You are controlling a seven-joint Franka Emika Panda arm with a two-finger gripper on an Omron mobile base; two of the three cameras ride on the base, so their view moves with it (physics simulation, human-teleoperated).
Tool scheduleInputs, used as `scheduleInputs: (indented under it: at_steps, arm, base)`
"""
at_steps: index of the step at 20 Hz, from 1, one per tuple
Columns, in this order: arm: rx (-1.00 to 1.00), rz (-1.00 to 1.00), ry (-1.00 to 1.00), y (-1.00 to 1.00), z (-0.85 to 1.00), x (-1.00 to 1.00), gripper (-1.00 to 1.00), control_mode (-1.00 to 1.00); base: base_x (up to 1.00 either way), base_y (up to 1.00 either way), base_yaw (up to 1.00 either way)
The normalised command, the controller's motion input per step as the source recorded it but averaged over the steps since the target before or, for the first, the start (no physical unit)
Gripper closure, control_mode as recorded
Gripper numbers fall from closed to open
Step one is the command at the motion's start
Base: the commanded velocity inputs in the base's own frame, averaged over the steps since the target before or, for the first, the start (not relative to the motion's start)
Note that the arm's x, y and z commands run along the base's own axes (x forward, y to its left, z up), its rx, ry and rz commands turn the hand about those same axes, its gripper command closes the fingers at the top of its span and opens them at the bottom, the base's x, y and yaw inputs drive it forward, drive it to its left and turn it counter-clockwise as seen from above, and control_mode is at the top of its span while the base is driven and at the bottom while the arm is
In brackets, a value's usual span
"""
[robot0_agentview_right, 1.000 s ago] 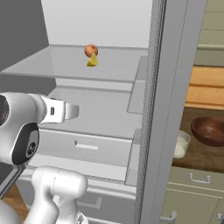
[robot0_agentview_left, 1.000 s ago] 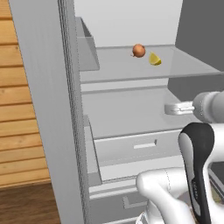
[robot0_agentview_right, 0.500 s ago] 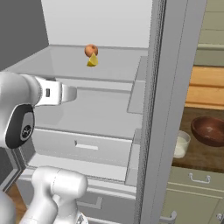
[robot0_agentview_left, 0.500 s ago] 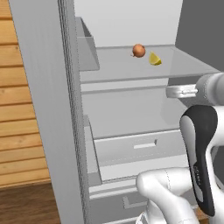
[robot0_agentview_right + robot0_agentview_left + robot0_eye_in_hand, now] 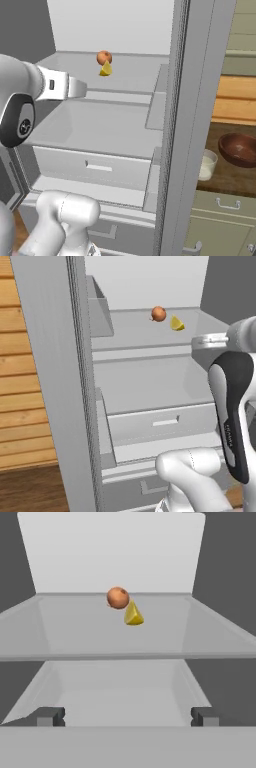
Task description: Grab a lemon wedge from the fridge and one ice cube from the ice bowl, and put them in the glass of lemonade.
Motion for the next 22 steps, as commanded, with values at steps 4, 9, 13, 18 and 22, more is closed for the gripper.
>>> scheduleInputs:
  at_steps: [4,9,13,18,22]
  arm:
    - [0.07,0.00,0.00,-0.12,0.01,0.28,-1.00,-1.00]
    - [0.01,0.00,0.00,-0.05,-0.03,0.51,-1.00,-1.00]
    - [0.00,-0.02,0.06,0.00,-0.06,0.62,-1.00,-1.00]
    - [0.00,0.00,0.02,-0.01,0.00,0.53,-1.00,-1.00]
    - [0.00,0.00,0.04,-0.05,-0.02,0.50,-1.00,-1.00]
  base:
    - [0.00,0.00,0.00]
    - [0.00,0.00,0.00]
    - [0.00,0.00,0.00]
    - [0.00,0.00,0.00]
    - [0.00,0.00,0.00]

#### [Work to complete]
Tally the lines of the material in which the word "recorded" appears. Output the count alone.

#### [Answer for this exercise]
2